This award is funded under the American Recovery and Reinvestment Act of 2009 (Public Law 111-5).
This RAPID award was made to take advantage of a unique opportunity to add a basic research component to an existing industry testing program that is about to begin. By taking advantage of a project being planned by the Transportation Technology Center, Inc. (TTCI) at their Facility for Accelerated Service Testing (FAST), this research can be accomplished for a small fraction of its costs as a stand-alone research project. The close collaboration with industry also enhances the opportunities for technology transfer.

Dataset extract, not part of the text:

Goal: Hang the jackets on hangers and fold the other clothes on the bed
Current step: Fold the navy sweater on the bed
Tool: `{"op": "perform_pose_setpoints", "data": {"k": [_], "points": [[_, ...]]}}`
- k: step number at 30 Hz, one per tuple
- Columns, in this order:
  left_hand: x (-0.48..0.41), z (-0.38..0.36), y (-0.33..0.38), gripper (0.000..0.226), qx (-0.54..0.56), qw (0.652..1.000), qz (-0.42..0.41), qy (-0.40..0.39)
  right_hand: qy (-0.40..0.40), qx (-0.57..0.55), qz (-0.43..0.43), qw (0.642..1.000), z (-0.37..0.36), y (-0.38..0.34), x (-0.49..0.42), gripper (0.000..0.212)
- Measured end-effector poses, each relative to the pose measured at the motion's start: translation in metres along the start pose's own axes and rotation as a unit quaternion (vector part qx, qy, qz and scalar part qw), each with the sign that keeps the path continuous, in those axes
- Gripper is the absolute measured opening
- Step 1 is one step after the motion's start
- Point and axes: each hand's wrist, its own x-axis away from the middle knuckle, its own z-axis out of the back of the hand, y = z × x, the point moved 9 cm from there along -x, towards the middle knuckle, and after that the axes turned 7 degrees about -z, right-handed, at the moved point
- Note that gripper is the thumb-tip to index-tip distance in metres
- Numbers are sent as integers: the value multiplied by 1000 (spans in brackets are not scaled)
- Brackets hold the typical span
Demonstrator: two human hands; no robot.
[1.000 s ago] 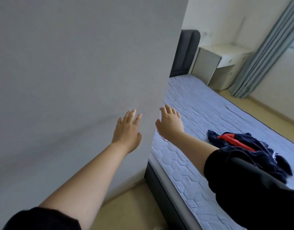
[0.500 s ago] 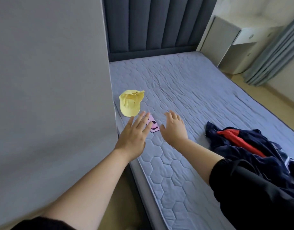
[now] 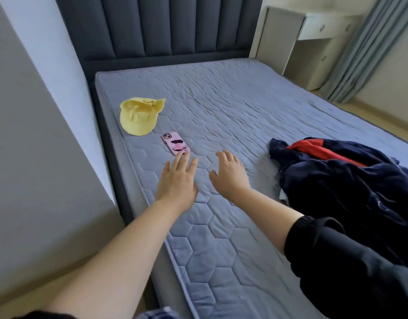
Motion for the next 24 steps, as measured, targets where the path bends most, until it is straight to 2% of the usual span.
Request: {"op": "perform_pose_setpoints", "data": {"k": [5, 10, 15, 18, 21, 22, 24], "points": [[11, -36, 65, 68, 35, 998, 55, -6, -28, 13, 4, 1000, -7, 88, 27, 54], [6, -59, 140, 68, 54, 996, 68, -21, -11, 110, 4, 994, 6, 171, 38, 52], [1, -81, 191, 70, 88, 993, 73, -33, 29, 195, -59, 979, 46, 262, 32, 72], [-5, -84, 215, 71, 82, 993, 51, -61, 30, 239, -153, 958, 75, 328, 31, 82], [-14, -79, 229, 73, 112, 990, 53, -61, -13, 185, -244, 952, 81, 378, 41, 69], [-15, -78, 234, 73, 124, 989, 51, -61, -25, 166, -240, 956, 79, 381, 43, 62], [-15, -77, 241, 75, 156, 984, 48, -65, -30, 141, -160, 976, 79, 360, 39, 47]]}}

The research team will investigate the relationship between the dynamic response of sub-track geo-materials to dynamic excitation resulting from train traffic. In particular, the dynamic response will be monitored by six triaxial piezoelectric accelerometers placed in a test section, one in each subsection. The test bed consists of six sections with variations in percent fouling (passing 3/8" sieve) material in the track ballast and the type of tie used in the construction. The purpose of the installation and measurement is to record the acceleration time history when a heavy axle load (HAL) train passes over. Using the power spectral density (PSD), predominant frequencies can be identified. By recording the acceleration time histories over time, the PSD can be compared with the baseline PSD. Changes in the predominant frequencies will relate to the changes in the material behavior of the sub-track geo-materials. The fundamental theory is that as material stiffness changes, the frequency response will also subsequently change. Comparing the change to a baseline conditions would provide an indication of changes in material stiffness. A second part of the research project is to conduct plane strain box tests on the ballast and tie configuration. This is to be done with the same materials used to construct the test section. These tests will be used to evaluate stiffness and deformability of the test section.

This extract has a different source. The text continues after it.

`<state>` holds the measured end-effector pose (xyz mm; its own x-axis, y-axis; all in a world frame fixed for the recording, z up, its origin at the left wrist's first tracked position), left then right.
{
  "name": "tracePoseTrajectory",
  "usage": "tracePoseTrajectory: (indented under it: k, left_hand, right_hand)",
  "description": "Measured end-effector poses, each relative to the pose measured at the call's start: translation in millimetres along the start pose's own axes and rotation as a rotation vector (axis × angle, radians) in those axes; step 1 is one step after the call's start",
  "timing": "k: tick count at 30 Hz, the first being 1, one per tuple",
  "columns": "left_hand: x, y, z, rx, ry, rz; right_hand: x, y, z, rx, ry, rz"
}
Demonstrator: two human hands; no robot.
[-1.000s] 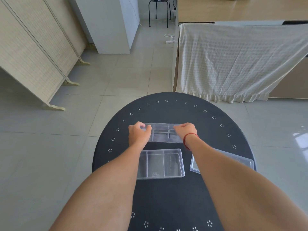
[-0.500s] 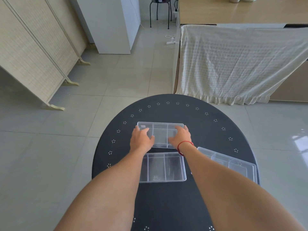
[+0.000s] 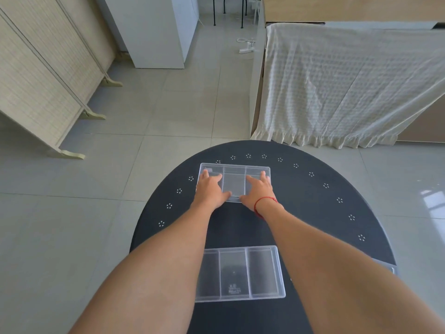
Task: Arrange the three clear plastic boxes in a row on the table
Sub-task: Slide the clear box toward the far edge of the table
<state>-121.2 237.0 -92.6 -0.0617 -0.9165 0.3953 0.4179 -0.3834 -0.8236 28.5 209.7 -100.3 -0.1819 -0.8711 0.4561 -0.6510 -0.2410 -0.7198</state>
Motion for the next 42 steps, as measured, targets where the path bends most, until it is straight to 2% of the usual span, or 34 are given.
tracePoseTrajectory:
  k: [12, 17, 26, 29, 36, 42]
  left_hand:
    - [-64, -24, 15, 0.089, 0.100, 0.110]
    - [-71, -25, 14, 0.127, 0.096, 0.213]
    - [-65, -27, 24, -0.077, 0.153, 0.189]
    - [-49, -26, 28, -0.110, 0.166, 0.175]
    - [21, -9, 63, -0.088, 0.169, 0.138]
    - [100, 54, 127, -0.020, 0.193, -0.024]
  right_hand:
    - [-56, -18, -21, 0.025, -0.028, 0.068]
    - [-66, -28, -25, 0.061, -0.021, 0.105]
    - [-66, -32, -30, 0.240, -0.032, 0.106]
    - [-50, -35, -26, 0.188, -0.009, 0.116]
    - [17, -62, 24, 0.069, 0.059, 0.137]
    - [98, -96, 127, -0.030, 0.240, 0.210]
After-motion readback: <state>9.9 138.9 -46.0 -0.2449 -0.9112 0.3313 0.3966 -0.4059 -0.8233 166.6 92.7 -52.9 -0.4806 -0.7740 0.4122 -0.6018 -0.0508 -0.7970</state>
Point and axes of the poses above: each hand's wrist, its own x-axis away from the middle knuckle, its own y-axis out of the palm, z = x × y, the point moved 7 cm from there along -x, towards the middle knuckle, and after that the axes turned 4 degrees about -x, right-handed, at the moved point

The primary objective of the research is to determine if the changes in natural frequency can be correlated to the need for maintenance of the sub-track material and provide a means to predict the need for maintenance prior to the physical manifestation of settlement and deflection that can be measured by conventional means. If successful, this research could lead to a fundamentally new method of evaluating ballast in an automated and continuous process, thereby reducing the number of accidents resulting from ballast degradation.